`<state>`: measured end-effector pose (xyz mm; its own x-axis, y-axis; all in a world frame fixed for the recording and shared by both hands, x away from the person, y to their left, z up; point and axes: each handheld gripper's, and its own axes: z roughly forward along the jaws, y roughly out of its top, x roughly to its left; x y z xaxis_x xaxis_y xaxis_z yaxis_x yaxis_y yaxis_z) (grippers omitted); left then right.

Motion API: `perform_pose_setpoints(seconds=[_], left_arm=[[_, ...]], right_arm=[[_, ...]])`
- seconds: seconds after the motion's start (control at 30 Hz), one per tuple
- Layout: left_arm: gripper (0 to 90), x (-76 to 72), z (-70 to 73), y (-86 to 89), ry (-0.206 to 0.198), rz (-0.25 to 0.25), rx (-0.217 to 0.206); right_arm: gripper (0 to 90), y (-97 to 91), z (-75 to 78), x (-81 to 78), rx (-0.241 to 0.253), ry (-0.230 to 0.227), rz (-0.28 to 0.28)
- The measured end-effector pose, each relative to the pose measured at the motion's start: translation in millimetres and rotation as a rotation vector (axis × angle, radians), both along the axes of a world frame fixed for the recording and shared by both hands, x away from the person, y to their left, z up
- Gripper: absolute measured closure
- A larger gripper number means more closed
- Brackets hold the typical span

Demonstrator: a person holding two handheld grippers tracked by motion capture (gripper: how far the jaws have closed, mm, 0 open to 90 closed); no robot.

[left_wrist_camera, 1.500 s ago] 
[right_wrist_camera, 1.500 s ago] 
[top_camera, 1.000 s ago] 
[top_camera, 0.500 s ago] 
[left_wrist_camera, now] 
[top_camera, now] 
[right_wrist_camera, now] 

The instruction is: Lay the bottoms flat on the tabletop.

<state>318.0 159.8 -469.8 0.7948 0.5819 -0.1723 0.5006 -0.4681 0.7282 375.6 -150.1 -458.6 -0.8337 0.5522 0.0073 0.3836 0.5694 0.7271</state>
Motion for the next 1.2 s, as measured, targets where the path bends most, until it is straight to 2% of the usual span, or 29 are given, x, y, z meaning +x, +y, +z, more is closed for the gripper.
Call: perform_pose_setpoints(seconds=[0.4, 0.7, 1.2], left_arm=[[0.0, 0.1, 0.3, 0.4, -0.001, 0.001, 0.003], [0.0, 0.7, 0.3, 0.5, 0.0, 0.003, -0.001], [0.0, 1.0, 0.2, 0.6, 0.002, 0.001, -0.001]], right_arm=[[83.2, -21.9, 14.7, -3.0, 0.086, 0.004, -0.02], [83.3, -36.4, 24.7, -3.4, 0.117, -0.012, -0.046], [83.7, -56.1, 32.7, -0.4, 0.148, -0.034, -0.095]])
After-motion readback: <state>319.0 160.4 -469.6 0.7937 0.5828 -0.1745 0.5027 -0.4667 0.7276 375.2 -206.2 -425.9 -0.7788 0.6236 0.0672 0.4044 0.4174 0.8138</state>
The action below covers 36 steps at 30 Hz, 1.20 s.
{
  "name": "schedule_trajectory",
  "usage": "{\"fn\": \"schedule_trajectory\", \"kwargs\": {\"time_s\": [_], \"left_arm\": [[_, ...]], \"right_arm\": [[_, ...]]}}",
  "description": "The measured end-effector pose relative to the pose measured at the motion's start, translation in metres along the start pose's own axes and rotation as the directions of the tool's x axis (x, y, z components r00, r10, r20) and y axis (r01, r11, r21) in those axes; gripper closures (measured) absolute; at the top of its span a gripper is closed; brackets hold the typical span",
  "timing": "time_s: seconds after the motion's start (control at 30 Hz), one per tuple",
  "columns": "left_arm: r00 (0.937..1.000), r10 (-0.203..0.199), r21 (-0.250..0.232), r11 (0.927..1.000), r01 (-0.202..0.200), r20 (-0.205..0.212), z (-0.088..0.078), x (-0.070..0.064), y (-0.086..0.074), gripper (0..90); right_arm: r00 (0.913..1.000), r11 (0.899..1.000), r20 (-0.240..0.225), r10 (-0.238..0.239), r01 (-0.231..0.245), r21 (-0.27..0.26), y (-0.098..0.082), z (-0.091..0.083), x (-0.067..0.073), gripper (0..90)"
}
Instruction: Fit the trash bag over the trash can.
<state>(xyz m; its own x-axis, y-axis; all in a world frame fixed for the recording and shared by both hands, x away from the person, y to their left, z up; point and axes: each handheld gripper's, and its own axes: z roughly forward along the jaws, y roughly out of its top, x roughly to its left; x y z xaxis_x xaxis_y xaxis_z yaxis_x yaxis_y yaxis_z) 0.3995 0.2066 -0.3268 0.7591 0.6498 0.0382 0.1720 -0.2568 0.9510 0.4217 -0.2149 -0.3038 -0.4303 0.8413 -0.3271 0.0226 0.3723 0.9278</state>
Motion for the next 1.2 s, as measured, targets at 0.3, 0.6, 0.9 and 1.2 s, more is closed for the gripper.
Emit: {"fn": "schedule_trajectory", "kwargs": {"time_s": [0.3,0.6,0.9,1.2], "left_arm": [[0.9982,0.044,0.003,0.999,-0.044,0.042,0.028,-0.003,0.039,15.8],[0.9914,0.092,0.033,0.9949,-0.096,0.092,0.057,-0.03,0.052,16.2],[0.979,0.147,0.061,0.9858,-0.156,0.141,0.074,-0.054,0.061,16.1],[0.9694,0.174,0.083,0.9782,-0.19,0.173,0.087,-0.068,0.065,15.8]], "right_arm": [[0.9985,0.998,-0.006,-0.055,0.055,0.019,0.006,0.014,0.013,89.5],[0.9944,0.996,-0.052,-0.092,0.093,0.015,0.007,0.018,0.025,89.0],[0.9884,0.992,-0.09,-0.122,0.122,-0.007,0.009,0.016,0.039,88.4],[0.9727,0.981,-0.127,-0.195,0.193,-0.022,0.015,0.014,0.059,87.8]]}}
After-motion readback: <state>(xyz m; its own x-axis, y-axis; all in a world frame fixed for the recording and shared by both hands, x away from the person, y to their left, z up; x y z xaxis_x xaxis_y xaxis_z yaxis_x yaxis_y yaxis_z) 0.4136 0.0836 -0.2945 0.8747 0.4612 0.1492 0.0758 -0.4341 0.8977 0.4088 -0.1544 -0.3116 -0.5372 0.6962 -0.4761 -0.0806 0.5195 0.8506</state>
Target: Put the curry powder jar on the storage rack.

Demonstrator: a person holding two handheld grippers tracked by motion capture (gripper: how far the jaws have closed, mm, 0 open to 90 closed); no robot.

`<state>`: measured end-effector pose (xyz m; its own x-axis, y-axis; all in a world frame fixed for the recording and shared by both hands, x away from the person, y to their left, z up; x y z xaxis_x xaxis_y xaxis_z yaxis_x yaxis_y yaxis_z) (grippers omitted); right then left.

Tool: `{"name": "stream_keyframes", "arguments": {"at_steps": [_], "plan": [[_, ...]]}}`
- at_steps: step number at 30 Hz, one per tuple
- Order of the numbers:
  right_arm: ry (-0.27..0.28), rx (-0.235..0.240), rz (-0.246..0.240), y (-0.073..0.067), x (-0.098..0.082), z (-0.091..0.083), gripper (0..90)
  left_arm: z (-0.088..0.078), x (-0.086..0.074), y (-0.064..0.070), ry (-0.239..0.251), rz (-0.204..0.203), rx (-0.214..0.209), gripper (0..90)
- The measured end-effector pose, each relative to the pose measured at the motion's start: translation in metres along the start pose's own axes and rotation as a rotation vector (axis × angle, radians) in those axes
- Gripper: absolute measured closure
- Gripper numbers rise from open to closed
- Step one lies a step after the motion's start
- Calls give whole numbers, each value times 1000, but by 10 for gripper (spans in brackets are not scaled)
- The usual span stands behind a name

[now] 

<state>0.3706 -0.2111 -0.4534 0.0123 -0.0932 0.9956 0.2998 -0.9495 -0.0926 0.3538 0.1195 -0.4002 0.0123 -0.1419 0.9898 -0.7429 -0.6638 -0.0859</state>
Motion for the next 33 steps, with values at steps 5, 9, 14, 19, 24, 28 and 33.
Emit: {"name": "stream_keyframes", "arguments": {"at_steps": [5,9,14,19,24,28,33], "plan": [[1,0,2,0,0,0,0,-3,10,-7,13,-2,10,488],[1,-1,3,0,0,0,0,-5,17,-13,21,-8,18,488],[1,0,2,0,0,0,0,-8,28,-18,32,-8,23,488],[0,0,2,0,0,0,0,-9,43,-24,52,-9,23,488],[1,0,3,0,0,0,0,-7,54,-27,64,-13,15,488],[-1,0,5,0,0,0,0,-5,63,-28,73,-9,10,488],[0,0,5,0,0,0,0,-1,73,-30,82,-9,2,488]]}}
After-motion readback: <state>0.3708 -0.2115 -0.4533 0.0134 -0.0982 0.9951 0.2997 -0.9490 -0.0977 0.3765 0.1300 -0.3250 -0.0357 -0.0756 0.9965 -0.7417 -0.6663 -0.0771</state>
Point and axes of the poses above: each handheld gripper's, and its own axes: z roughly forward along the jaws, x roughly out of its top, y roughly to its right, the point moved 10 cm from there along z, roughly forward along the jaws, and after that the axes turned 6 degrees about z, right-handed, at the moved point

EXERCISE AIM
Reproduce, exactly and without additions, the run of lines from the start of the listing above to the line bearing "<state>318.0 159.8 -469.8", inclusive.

ANSWER FOR THIS EXERCISE
`<state>`: measured end-effector pose (xyz mm; its own x-axis, y-axis; all in a world frame fixed for the recording and shared by both hands, x away from the person, y to their left, z up; point and axes: each handheld gripper's, and its own axes: z roughly forward along the jaws, y roughly out of its top, x roughly to its left; x y z xaxis_x xaxis_y xaxis_z yaxis_x yaxis_y yaxis_z) (grippers omitted); left then right.

Motion API: `perform_pose_setpoints(seconds=[_], left_arm=[[_, ...]], right_arm=[[_, ...]])`
- seconds: seconds after the motion's start (control at 30 Hz), one per tuple
- Layout: left_arm: gripper (0 to 90), x (-76 to 72), z (-70 to 73), y (-86 to 89), ry (-0.206 to 0.198), rz (-0.25 to 0.25), rx (-0.217 to 0.206); right_arm: gripper (0 to 90), y (-97 to 91), z (-75 to 78), x (-81 to 78), rx (-0.241 to 0.253), ry (-0.230 to 0.227), rz (-0.28 to 0.28)
- The measured end-effector pose, each relative to the pose measured at the motion's start: translation in millimetres and rotation as a rotation vector (axis × angle, radians), both along the axes of a world frame fixed for the recording and shared by both hands, x away from the person, y to their left, z up
- Gripper: absolute measured closure
- A larger gripper number means more closed
- Brackets hold the typical span

Demonstrator: a person holding two handheld grippers tracked by motion capture (gripper: how far the jaws have closed, mm, 0 open to 90 closed); no robot.

[left_wrist_camera, 1.500 s ago] 
[right_wrist_camera, 1.500 s ago] 
[top_camera, 1.000 s ago] 
[top_camera, 0.500 s ago] 
[left_wrist_camera, now] 
[top_camera, now] 
[right_wrist_camera, now] 

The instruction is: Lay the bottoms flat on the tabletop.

<state>318.0 159.8 -469.8 0.7948 0.5819 -0.1723 0.5006 -0.4681 0.7282 375.6 -150.1 -458.6 -0.8337 0.5522 0.0073 0.3836 0.5694 0.7271</state>

With this, the exercise is complete.